Egypt recently uncovered a lost city, more than 7000 years old dating right back to its first dynasty in the southern province of Sohag.
The site was unearthed during an archaeological mission initiated by the country’s government. It lies 250 miles south of Cairo, about 400 meters away from the temple of Seti I, one of the most famous religious sites in the region named after one of the least known pharaohs of the New Kingdom period of Ancient Egypt.
The discovery includes huts, pottery remains, iron tools and 15 graves.
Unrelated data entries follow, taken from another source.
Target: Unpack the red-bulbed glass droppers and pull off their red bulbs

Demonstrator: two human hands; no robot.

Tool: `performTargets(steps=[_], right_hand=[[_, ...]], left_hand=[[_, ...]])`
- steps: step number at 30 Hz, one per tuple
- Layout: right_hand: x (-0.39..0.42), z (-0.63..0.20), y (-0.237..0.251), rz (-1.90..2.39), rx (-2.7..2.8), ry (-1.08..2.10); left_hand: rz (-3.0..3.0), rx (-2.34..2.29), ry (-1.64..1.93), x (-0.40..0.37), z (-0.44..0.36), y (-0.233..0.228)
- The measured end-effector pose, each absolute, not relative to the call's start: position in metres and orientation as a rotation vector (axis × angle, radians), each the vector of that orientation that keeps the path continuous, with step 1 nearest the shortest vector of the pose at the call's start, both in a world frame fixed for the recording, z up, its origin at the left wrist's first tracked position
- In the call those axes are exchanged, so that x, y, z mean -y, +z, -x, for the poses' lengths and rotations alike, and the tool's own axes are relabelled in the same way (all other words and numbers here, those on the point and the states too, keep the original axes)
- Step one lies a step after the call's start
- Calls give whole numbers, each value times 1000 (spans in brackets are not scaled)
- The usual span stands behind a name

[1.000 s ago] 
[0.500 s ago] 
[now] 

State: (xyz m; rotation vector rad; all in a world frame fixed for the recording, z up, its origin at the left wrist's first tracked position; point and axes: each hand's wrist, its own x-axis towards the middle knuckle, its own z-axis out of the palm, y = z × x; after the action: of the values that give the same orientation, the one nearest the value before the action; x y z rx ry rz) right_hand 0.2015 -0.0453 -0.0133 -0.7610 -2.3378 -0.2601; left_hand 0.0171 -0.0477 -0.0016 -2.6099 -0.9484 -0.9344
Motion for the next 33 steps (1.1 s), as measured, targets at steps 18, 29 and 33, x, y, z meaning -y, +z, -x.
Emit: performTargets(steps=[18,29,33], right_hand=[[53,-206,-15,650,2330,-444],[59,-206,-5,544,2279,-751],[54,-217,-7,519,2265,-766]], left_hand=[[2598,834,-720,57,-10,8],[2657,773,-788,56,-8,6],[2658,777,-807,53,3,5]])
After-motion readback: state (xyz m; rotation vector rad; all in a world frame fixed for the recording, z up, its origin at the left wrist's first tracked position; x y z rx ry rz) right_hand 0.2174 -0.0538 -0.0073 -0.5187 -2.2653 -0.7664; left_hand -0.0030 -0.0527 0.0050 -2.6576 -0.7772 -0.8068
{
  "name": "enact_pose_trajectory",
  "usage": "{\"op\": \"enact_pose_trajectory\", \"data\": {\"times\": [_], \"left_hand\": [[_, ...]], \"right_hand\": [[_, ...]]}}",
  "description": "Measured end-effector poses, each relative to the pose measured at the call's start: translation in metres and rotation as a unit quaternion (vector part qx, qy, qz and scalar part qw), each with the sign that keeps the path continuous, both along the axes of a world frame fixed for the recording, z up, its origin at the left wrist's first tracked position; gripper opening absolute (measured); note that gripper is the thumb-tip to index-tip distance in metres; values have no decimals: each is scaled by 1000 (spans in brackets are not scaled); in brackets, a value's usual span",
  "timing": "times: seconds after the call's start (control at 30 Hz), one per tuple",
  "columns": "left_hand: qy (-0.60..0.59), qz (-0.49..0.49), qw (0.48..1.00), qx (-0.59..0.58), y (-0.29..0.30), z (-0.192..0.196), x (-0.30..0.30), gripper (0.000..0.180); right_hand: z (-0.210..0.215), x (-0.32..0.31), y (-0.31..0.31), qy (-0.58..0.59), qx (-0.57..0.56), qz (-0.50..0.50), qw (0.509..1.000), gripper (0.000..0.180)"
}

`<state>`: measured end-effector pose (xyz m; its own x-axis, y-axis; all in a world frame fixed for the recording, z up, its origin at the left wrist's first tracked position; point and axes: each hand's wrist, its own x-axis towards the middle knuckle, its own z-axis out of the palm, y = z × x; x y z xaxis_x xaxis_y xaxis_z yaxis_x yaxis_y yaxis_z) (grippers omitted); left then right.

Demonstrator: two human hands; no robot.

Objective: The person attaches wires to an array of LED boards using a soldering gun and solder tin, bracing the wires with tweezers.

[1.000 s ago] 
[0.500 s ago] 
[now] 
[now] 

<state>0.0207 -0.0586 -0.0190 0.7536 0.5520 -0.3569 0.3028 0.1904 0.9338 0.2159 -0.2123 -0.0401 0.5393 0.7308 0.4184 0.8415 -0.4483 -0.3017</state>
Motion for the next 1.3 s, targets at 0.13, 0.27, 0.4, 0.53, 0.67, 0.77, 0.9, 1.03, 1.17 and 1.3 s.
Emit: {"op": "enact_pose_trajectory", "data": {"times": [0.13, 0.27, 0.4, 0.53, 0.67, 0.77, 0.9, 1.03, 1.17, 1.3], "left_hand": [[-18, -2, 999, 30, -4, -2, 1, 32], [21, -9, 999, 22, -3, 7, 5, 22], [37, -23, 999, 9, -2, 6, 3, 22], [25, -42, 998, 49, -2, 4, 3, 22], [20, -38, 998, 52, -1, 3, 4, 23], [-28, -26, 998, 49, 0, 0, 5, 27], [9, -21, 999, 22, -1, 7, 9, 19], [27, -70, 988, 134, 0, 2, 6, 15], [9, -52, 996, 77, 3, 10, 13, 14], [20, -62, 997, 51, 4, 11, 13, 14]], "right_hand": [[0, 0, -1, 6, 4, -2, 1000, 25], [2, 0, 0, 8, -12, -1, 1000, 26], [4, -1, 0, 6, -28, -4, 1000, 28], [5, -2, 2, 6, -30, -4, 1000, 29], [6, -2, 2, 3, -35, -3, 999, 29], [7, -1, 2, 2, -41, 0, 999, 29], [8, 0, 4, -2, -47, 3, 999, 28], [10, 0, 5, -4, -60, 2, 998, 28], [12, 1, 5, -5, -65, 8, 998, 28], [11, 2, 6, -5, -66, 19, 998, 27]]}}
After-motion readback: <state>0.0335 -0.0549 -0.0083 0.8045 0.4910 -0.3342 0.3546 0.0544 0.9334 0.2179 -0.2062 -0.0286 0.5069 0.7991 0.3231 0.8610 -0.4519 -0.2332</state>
The grave sizes look bigger than some of the royal ones belonging to the kings in Abydos, indicating that those who were buried beneath held a high social standing.
Going by these evidences, experts suggest that the city could have been home to high-ranking officials and grave builders. Its discovery is expected to throw more light on one of Ancient Egypt’s oldest cities- Abydos. Abydos was Egypt’s capital at the end of the Predynastic Period and during the rule of first four dynasties.
The find has come at a time when the country’s tourism industry, which was once its main source of income, is in the process of falling apart. Political unrest and terror threat from Islamic State (IS), which controls large areas of neighbouring state Libya, have been the major deterrents for tourism. The first half of 2016 just saw 1.2 million tourists, down from 14.7 million in 2010.
The discovery, however, may bring a welcoming change for the country.